WORK REQUIRED: Look below for the line that contains "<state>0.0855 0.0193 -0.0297" and the line that contains "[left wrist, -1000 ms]", then restate both of them and every line in between, exactly. No picture goes in the copy.

DATASET RECORDS:
:::::

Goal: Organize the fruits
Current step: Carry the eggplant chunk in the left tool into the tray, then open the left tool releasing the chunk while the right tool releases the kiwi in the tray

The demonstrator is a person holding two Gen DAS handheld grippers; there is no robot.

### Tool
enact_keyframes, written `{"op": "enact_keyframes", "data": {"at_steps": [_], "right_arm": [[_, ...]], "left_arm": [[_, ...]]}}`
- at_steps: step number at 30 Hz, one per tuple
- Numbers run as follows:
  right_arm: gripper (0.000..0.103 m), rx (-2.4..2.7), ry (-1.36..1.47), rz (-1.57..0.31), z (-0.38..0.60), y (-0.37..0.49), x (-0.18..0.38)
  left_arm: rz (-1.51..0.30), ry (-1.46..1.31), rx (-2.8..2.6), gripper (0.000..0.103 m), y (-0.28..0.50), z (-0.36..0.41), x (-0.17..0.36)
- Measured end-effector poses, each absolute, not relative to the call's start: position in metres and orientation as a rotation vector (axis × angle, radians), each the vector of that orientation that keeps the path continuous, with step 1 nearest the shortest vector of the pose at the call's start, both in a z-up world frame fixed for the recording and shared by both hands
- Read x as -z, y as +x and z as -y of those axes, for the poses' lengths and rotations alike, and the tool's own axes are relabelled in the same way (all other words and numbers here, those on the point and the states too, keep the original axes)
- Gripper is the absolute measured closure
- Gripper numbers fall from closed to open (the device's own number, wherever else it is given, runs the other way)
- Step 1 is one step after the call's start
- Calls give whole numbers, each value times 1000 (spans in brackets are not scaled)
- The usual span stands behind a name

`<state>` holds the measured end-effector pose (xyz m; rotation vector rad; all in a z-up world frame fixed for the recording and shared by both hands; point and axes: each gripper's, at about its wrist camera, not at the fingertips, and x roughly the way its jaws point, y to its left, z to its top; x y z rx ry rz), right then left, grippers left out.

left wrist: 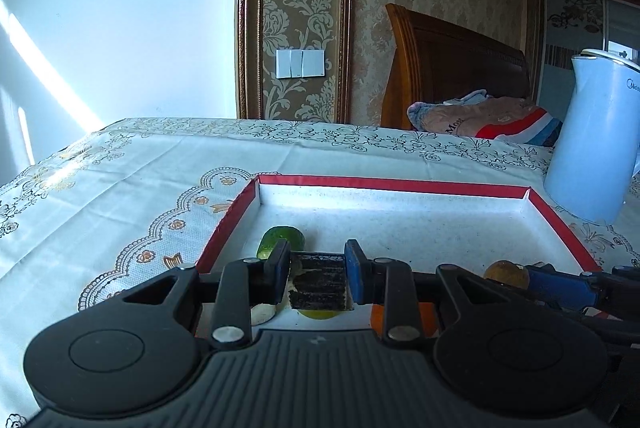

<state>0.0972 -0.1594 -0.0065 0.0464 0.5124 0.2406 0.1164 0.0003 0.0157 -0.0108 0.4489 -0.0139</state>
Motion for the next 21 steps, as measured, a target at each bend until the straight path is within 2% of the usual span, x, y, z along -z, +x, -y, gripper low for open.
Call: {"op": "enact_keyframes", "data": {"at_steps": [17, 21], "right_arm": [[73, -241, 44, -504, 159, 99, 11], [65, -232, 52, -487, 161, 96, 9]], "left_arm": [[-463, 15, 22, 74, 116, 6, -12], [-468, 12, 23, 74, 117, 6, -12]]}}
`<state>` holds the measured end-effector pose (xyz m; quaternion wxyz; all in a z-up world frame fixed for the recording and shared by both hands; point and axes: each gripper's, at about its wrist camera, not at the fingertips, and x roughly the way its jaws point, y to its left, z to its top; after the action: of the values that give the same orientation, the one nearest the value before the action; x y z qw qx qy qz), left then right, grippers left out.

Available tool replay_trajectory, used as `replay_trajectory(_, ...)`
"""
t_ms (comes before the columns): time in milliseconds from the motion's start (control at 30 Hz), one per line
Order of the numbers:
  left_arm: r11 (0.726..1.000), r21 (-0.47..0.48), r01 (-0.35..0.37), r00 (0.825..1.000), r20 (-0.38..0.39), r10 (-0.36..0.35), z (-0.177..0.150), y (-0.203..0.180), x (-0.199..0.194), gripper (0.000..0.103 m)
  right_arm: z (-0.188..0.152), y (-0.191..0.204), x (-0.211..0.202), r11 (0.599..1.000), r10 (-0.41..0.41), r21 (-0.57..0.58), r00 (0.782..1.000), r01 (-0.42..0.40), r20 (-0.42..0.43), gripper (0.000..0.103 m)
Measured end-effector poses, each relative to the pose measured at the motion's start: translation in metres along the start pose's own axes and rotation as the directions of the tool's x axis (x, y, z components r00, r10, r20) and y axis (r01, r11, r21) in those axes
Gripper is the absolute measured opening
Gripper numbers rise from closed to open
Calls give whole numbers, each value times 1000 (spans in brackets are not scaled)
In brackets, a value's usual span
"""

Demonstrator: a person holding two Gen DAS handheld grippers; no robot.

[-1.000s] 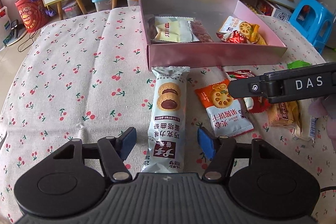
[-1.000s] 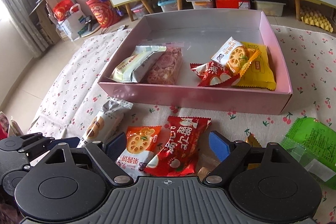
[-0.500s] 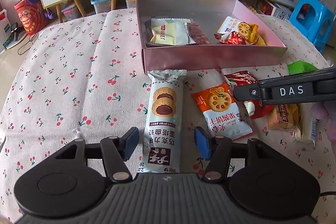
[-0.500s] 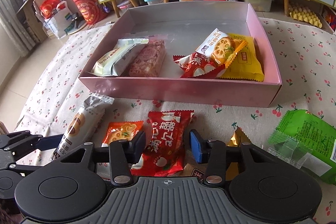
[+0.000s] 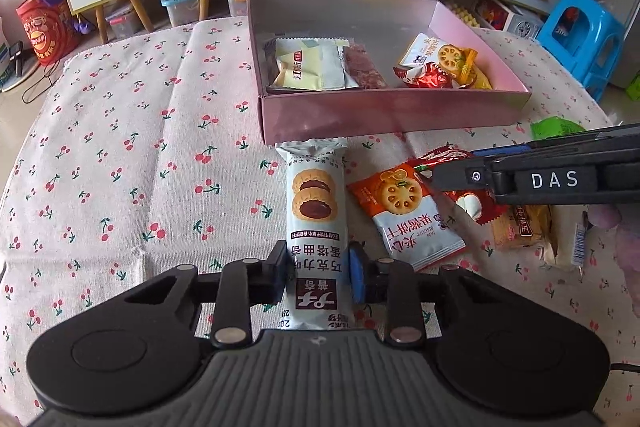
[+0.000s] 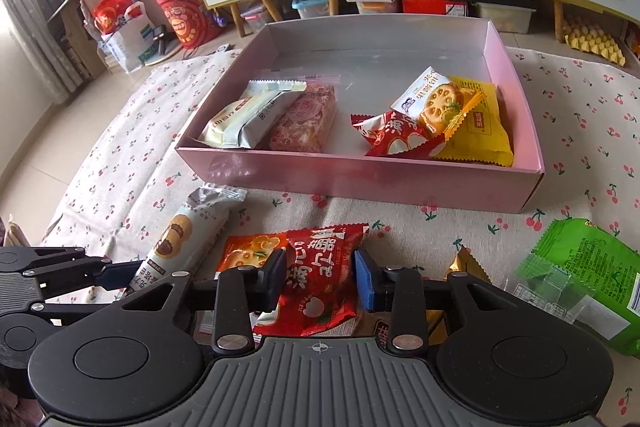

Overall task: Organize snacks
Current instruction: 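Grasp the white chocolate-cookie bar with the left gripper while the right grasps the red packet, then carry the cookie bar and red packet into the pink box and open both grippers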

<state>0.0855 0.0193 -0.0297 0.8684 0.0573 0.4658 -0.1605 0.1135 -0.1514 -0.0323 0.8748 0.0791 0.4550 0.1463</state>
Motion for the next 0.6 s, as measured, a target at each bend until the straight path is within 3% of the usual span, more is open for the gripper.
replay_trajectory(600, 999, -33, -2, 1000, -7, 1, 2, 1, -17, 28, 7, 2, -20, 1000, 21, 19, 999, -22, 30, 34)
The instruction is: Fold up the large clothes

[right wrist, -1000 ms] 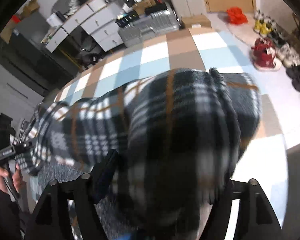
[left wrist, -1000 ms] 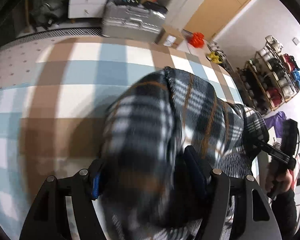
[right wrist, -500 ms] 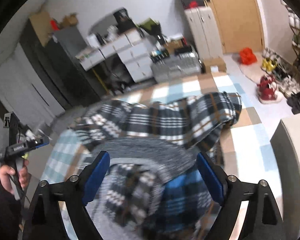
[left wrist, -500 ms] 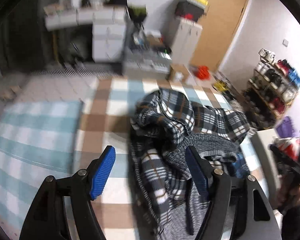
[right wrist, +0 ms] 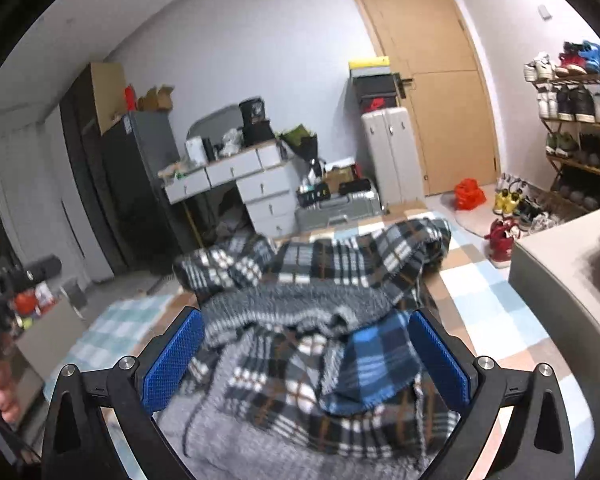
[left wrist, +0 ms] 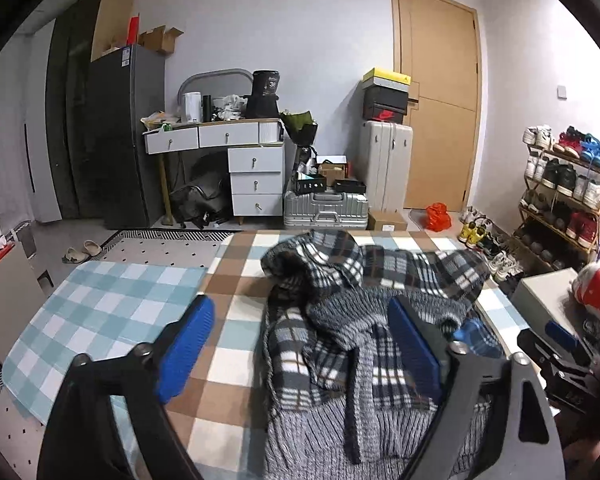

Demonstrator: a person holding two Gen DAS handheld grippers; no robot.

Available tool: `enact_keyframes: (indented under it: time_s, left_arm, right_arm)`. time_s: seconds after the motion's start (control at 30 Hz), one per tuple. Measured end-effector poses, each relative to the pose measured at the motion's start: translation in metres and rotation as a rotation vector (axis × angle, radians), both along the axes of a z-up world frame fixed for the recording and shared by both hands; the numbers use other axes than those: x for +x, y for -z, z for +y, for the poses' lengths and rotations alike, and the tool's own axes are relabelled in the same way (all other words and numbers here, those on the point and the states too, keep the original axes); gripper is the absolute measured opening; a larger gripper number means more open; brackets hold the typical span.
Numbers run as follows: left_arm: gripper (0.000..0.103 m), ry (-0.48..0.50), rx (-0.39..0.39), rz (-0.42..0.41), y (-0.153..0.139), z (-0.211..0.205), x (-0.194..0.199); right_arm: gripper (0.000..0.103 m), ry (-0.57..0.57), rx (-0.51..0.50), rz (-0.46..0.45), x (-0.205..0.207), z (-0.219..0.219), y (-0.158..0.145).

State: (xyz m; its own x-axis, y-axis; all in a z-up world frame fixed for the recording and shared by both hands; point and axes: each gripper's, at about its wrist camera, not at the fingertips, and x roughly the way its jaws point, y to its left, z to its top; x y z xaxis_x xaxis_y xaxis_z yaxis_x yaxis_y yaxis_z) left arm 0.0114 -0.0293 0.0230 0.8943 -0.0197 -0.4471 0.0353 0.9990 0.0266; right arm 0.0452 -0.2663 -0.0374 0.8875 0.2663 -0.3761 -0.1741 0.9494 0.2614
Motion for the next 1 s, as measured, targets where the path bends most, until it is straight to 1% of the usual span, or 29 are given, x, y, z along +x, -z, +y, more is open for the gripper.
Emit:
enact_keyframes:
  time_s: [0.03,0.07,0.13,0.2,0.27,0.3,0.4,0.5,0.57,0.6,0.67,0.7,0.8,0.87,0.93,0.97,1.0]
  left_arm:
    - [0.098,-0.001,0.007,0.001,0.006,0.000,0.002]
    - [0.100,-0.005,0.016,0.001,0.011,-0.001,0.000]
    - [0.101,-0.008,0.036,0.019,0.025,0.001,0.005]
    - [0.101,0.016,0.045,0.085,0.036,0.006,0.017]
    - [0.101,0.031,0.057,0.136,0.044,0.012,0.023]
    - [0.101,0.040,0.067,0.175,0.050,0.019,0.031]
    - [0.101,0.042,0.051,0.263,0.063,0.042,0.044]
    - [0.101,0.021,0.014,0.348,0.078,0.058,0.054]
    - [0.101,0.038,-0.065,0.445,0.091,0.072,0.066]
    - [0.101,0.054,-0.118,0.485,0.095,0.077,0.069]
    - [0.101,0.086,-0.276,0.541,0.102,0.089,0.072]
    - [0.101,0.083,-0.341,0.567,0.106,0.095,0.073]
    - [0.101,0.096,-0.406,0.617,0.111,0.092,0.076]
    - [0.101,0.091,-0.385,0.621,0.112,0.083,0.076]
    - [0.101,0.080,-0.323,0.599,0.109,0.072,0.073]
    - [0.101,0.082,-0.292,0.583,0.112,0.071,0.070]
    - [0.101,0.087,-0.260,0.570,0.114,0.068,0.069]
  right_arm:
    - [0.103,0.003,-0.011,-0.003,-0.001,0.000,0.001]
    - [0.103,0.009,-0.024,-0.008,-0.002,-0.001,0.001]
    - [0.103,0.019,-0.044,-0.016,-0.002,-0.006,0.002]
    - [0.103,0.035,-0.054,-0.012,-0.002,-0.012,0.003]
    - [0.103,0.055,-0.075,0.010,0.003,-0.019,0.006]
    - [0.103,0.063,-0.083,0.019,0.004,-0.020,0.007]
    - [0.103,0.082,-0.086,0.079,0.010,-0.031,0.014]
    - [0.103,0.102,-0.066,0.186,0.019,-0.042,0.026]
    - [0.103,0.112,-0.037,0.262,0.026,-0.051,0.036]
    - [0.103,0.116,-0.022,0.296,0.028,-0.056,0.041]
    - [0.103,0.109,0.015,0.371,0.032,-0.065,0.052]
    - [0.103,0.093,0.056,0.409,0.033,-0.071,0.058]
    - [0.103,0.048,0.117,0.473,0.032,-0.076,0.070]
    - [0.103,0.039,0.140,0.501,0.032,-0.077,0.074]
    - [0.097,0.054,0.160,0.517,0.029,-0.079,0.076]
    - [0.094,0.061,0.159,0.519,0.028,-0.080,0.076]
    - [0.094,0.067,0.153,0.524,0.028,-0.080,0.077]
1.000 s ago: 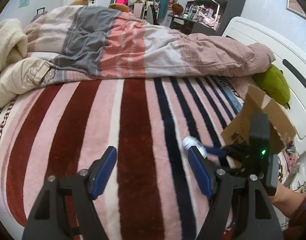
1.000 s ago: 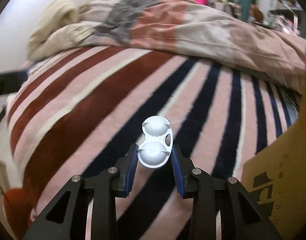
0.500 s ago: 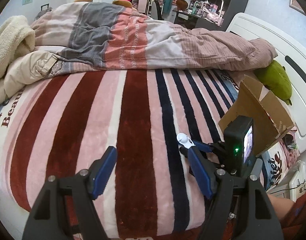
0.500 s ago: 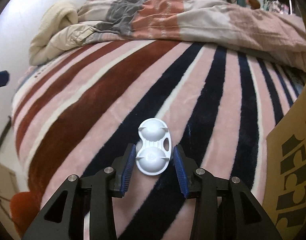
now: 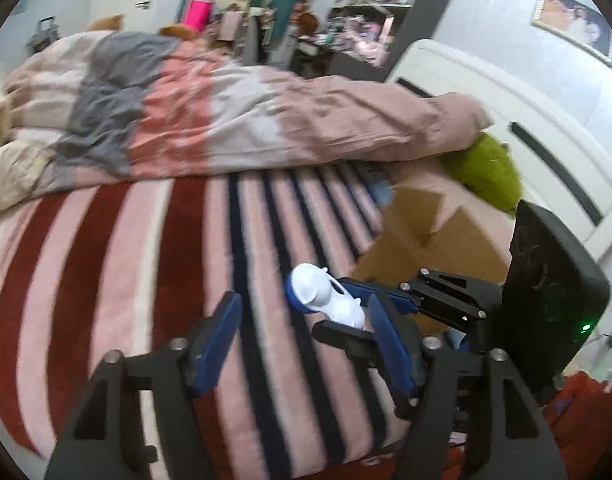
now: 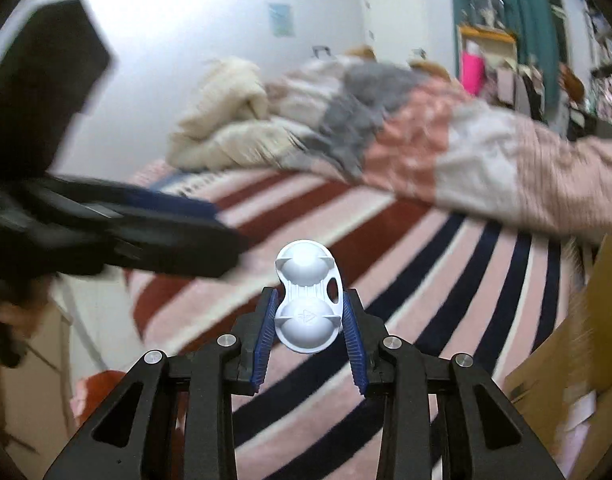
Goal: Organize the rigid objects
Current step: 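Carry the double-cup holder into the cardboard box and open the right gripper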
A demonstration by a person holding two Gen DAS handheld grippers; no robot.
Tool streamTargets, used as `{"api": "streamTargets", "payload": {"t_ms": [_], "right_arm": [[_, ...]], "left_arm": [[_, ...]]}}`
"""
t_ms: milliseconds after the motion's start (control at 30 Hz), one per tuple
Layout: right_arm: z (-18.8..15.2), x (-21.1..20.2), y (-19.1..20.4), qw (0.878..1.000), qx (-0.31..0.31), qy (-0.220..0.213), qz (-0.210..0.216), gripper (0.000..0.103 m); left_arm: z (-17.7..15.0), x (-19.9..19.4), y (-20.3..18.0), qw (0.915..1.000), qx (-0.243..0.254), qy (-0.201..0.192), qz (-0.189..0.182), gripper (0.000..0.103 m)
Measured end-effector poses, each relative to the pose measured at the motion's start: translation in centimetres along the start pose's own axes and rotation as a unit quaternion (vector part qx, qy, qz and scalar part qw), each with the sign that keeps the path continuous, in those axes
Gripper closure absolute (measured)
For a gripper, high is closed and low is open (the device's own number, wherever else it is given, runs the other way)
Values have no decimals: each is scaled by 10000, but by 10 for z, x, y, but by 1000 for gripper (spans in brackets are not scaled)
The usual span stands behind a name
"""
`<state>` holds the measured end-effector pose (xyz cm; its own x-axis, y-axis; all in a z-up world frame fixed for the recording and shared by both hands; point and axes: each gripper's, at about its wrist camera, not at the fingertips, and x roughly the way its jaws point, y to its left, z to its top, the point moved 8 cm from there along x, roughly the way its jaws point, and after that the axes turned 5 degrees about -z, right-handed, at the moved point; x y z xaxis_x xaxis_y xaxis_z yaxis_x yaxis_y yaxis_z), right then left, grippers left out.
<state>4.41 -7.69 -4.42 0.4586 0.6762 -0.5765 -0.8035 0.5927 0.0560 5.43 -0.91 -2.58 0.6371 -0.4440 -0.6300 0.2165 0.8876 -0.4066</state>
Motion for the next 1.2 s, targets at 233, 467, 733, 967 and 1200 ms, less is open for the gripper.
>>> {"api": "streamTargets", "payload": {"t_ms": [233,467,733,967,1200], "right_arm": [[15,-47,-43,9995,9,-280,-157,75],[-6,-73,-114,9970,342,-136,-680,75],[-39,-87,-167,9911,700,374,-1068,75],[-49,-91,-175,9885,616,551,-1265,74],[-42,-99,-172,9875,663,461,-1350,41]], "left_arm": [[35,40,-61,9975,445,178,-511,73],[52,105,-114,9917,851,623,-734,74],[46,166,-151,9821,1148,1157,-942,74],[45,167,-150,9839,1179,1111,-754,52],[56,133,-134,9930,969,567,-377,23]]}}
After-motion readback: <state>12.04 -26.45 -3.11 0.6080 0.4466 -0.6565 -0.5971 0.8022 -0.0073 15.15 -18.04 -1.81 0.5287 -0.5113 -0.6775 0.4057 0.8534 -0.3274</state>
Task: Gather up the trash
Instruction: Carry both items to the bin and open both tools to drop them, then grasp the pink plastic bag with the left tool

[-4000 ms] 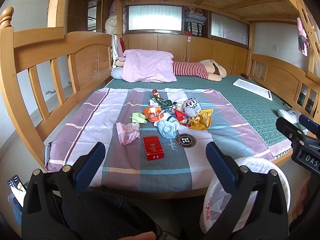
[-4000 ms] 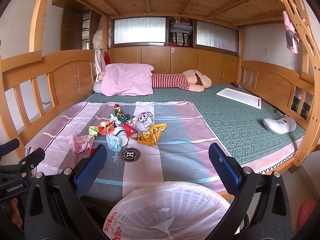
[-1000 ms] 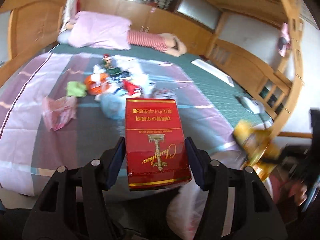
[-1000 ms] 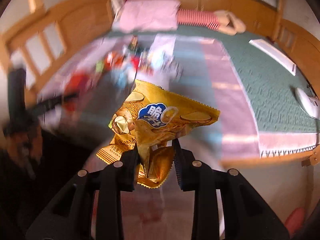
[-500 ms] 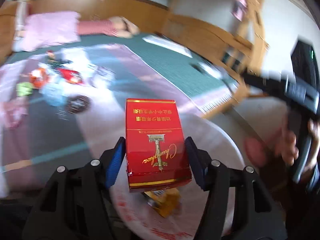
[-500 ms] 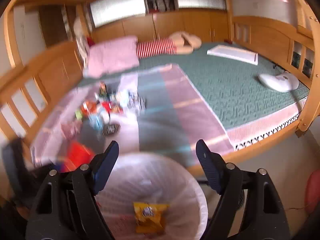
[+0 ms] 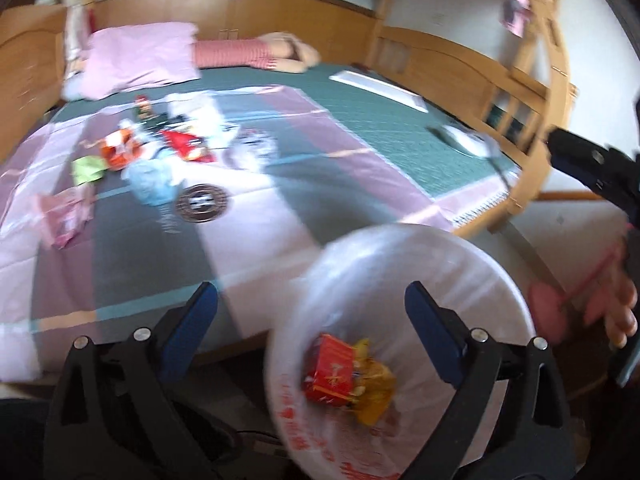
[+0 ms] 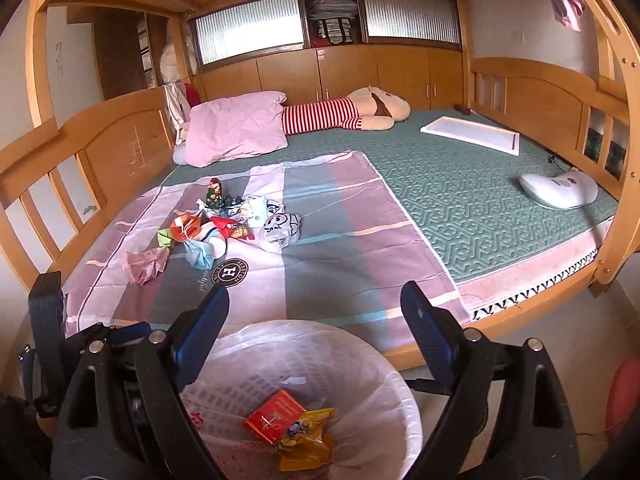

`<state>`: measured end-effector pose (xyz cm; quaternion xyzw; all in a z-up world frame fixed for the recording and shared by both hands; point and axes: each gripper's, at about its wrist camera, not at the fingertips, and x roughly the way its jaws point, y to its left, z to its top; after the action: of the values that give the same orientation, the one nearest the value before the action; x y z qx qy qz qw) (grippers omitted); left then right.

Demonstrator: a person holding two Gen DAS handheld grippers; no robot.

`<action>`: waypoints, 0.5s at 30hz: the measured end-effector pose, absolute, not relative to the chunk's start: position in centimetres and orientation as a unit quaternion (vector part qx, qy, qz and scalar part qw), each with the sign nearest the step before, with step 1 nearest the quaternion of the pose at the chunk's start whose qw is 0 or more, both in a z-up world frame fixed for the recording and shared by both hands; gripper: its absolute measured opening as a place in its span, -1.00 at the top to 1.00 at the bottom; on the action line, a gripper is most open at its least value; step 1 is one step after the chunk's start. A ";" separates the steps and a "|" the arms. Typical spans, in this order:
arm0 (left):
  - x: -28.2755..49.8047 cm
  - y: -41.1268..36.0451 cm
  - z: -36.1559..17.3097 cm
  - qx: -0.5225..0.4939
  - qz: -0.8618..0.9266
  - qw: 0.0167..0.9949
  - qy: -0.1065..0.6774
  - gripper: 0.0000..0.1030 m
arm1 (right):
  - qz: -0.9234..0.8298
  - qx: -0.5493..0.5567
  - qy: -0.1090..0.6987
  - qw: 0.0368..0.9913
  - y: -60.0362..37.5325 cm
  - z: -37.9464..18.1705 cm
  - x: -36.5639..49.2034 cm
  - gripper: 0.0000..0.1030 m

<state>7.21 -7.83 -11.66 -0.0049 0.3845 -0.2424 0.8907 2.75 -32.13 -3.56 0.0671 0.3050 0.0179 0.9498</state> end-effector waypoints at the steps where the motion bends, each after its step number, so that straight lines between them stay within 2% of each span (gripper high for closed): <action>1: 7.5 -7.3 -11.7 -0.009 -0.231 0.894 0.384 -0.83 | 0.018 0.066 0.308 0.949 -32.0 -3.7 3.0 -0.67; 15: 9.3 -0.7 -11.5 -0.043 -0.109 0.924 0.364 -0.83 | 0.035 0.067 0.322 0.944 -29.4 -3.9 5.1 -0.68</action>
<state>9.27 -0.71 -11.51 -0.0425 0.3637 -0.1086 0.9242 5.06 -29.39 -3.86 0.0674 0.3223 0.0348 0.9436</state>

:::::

ANSWER SPACE:
<state>0.0855 0.0193 -0.0297 0.8684 0.0573 0.4658 -0.1605 0.1135 -0.1514 -0.0323 0.8748 0.0791 0.4550 0.1463</state>
Motion for the next 0.6 s, as measured, a target at each bend until the straight path is within 3% of the usual span, more is open for the gripper.
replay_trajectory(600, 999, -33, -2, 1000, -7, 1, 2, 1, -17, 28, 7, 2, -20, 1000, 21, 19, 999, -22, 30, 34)
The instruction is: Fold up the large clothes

[right wrist, -1000 ms] 
[left wrist, -1000 ms] 

This output is complete, and the exercise is done.